O que ficou nas entrelinhas?

O flanco esquerdo de ambos os países foi decepcionado em relação às ações tomadas como resultado da reunião, principalmente no que diz respeito ao financiamento da Amazônia, que foi amplamente subestimado nos EUA.

Na minha opinião, a visita simbólica foi em grande parte sobre a criação de um momento ou imagem de estabilidade e força nas Américas, já que ambas as nações inauguram uma era de governo dividido (congressos conservadores e presidentes/poderes executivos liberais). O pano de fundo foi promover, para o palco mundial, que a democracia ocidental funciona e é mais forte do que nunca quando ambos os países se mostram juntos.

O que o futuro reserva?

Os EUA esperam um relacionamento mais estável com o Brasil nos próximos anos em relação a questões globais, como preparação para pandemias, preservação da Amazônia, etc.

O lado brasileiro, embora alguns se sintam mal atendidos monetariamente pelo governo Biden para o financiamento da Amazônia, por exemplo, pode reivindicar sua primeira vitória internacional no fortalecimento de alianças no Ocidente pós-Bolsonaro e isolamento.

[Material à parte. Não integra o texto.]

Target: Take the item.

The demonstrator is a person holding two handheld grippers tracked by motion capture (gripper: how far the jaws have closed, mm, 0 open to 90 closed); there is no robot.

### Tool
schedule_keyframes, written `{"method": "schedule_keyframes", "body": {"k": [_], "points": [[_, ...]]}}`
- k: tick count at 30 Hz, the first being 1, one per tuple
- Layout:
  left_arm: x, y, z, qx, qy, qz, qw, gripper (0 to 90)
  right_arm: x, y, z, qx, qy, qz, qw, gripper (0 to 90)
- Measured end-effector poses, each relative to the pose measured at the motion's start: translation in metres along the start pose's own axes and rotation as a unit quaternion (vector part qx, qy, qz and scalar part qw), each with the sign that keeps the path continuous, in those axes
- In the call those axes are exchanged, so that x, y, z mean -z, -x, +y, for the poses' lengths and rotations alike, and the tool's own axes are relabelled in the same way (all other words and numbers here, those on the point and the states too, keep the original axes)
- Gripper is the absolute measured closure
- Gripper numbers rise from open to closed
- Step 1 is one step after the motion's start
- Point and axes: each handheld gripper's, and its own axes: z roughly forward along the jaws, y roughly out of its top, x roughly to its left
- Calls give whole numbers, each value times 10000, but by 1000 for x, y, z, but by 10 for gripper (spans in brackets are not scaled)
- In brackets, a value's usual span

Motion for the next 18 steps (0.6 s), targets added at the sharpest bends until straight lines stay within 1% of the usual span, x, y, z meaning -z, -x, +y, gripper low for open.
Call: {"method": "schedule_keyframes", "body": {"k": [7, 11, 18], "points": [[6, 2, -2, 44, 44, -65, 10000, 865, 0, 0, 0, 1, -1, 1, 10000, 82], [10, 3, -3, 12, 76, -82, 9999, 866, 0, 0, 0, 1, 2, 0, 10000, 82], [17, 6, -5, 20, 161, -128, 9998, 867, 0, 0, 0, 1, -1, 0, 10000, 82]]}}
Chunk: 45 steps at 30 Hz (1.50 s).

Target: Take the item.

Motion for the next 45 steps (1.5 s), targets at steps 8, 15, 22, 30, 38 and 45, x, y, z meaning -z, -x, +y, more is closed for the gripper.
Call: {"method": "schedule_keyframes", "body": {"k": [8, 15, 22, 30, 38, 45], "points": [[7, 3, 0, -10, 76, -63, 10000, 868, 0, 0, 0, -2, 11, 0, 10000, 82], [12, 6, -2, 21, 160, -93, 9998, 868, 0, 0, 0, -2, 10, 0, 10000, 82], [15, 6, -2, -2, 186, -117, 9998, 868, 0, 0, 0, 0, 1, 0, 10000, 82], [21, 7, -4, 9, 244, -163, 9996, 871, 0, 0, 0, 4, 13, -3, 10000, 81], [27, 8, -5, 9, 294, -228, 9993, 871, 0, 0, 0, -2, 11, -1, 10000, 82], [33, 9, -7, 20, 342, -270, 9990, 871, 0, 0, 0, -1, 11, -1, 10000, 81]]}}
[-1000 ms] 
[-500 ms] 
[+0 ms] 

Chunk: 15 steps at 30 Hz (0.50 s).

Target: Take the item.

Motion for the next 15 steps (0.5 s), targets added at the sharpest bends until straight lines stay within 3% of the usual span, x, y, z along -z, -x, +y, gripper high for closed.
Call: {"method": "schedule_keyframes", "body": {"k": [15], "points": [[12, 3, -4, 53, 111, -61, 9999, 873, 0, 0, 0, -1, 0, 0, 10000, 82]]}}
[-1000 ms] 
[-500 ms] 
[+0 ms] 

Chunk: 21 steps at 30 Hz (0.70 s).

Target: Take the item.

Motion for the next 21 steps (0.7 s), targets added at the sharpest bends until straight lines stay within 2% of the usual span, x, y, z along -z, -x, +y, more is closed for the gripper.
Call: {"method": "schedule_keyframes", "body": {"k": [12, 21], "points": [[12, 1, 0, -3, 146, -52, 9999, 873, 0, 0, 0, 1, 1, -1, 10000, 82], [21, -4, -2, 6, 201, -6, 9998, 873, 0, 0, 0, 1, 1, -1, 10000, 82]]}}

Nos próximos meses, esperamos discussões contínuas e um diálogo renovado entre nossas nações. No entanto, devido aos mencionados governos divididos, a expectativa de mudanças rápidas nas políticas parece sombria. Acredito que podemos esperar uma aliança mais estável ― porém, como isso irá traduzir, para ambos os países, objetivos e necessidades comuns continua a ser visto.